● **Work required**
Return the following from the records below: each line, word for word, starting with the line that contains "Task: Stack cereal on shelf" and going on through the line that contains "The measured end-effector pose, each", with nothing outside that range.

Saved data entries
━━━━━━
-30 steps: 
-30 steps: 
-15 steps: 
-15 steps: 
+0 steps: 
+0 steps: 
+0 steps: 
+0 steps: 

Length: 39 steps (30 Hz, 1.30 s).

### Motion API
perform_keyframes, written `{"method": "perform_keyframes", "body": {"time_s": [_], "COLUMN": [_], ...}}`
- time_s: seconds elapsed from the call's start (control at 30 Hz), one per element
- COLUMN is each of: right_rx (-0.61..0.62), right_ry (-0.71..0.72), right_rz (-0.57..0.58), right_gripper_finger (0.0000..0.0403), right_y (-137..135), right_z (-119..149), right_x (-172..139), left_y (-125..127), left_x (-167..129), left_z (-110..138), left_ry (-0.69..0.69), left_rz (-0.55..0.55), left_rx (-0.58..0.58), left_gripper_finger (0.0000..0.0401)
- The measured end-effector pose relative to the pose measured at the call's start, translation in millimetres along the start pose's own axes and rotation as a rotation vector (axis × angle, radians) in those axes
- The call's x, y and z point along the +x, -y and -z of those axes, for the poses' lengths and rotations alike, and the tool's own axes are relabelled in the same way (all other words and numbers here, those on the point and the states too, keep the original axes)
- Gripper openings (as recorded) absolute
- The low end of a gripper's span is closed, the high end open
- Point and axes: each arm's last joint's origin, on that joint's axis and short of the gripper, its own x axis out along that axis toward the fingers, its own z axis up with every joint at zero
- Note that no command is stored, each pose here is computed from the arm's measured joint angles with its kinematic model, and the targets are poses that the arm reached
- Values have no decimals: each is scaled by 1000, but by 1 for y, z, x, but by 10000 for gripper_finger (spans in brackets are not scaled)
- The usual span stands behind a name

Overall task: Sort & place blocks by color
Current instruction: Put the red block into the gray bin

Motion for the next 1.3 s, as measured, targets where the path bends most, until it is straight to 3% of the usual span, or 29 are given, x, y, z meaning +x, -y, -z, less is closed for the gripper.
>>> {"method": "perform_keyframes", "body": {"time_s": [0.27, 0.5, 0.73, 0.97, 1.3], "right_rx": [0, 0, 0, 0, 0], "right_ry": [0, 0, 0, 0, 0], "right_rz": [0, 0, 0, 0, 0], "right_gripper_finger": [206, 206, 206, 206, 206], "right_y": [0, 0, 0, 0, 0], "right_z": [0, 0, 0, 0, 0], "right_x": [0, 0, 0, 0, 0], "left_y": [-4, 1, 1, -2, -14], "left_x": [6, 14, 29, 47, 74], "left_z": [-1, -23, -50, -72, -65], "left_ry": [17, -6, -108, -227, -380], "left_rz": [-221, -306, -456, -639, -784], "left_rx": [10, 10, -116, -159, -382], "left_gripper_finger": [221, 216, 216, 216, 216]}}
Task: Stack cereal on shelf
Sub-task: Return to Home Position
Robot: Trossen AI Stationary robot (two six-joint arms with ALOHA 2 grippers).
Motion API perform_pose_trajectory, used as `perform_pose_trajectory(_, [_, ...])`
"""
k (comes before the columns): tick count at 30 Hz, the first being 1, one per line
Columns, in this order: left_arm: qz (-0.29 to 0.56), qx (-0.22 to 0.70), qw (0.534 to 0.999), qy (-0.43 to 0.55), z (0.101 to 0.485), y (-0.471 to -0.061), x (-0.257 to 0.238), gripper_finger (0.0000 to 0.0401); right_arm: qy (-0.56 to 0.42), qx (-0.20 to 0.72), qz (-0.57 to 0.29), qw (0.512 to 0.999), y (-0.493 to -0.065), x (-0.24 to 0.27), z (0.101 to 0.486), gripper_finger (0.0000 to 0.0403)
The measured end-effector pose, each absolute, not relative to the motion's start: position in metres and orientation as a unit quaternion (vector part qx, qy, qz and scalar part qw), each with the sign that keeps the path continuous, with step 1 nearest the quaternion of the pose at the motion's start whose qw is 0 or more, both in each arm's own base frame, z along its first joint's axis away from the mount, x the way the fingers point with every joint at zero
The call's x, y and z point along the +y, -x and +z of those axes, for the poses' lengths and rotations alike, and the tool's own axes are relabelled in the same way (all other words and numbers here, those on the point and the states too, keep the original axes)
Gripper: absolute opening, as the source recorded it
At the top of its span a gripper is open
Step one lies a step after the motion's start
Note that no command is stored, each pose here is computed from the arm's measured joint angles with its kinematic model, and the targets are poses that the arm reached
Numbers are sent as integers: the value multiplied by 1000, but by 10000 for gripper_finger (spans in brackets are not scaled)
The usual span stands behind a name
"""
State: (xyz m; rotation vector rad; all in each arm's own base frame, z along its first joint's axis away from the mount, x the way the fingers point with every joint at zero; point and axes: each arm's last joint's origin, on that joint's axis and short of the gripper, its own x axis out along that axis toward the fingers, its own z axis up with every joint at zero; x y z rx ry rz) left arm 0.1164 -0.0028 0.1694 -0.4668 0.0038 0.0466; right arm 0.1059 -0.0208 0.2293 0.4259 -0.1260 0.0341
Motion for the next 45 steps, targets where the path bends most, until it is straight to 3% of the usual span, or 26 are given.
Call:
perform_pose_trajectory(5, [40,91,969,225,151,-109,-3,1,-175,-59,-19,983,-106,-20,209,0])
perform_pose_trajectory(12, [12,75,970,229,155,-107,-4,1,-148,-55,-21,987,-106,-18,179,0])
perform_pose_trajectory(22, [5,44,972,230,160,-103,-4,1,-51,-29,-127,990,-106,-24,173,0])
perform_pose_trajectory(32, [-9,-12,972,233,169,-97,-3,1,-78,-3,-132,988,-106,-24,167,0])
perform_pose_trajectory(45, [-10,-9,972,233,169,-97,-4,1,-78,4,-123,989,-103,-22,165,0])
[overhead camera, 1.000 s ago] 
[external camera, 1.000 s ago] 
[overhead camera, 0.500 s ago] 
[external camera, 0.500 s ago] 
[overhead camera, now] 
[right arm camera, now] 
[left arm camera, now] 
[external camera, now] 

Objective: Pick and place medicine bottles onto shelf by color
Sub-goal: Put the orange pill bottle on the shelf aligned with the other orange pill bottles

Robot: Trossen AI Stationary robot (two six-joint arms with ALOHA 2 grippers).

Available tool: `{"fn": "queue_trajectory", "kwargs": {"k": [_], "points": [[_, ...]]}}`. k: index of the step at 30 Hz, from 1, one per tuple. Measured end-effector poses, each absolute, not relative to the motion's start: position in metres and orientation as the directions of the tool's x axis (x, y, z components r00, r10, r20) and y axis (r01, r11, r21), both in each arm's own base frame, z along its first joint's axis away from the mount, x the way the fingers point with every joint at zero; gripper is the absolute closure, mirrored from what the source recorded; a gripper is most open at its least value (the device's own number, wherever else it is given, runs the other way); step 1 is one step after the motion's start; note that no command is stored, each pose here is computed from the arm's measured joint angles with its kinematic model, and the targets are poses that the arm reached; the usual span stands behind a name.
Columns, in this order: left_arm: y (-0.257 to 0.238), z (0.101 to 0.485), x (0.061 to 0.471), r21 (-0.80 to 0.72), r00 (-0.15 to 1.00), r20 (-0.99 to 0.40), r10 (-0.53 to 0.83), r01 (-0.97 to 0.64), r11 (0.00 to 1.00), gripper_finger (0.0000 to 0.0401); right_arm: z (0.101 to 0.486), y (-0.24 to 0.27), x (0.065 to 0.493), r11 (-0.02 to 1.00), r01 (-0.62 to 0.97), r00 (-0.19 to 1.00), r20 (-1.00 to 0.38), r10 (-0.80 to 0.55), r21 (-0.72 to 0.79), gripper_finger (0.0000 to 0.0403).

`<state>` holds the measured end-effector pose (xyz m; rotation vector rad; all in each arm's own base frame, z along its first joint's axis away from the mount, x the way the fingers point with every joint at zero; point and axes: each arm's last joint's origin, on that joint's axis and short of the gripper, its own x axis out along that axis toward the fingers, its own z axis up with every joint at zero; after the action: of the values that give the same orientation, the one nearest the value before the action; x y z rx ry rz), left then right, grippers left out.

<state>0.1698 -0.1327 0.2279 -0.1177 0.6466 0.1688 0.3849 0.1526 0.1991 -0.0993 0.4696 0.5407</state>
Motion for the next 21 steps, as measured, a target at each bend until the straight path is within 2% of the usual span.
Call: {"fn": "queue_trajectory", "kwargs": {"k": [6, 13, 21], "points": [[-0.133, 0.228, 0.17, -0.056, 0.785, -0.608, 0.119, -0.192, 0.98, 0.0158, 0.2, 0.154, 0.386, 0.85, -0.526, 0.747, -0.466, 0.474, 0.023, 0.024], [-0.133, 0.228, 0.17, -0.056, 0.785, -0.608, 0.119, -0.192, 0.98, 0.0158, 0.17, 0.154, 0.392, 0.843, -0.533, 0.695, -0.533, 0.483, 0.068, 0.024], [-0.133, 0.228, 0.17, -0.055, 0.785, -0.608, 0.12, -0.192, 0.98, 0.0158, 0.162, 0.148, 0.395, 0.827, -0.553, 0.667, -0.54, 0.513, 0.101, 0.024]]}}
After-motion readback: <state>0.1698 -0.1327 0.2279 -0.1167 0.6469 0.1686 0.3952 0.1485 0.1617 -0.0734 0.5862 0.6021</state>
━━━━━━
● **Reply**
Task: Stack cereal on shelf
Sub-task: Return to Home Position
Robot: Trossen AI Stationary robot (two six-joint arms with ALOHA 2 grippers).
Motion API perform_pose_trajectory, used as `perform_pose_trajectory(_, [_, ...])`
"""
k (comes before the columns): tick count at 30 Hz, the first being 1, one per line
Columns, in this order: left_arm: qz (-0.29 to 0.56), qx (-0.22 to 0.70), qw (0.534 to 0.999), qy (-0.43 to 0.55), z (0.101 to 0.485), y (-0.471 to -0.061), x (-0.257 to 0.238), gripper_finger (0.0000 to 0.0401); right_arm: qy (-0.56 to 0.42), qx (-0.20 to 0.72), qz (-0.57 to 0.29), qw (0.512 to 0.999), y (-0.493 to -0.065), x (-0.24 to 0.27), z (0.101 to 0.486), gripper_finger (0.0000 to 0.0403)
The measured end-effector pose, each absolute, not relative to the motion's start: position in metres and orientation as a unit quaternion (vector part qx, qy, qz and scalar part qw), each with the sign that keeps the path continuous, with step 1 nearest the quaternion of the pose at the motion's start whose qw is 0 or more, both in each arm's own base frame, z along its first joint's axis away from the mount, x the way the fingers point with every joint at zero

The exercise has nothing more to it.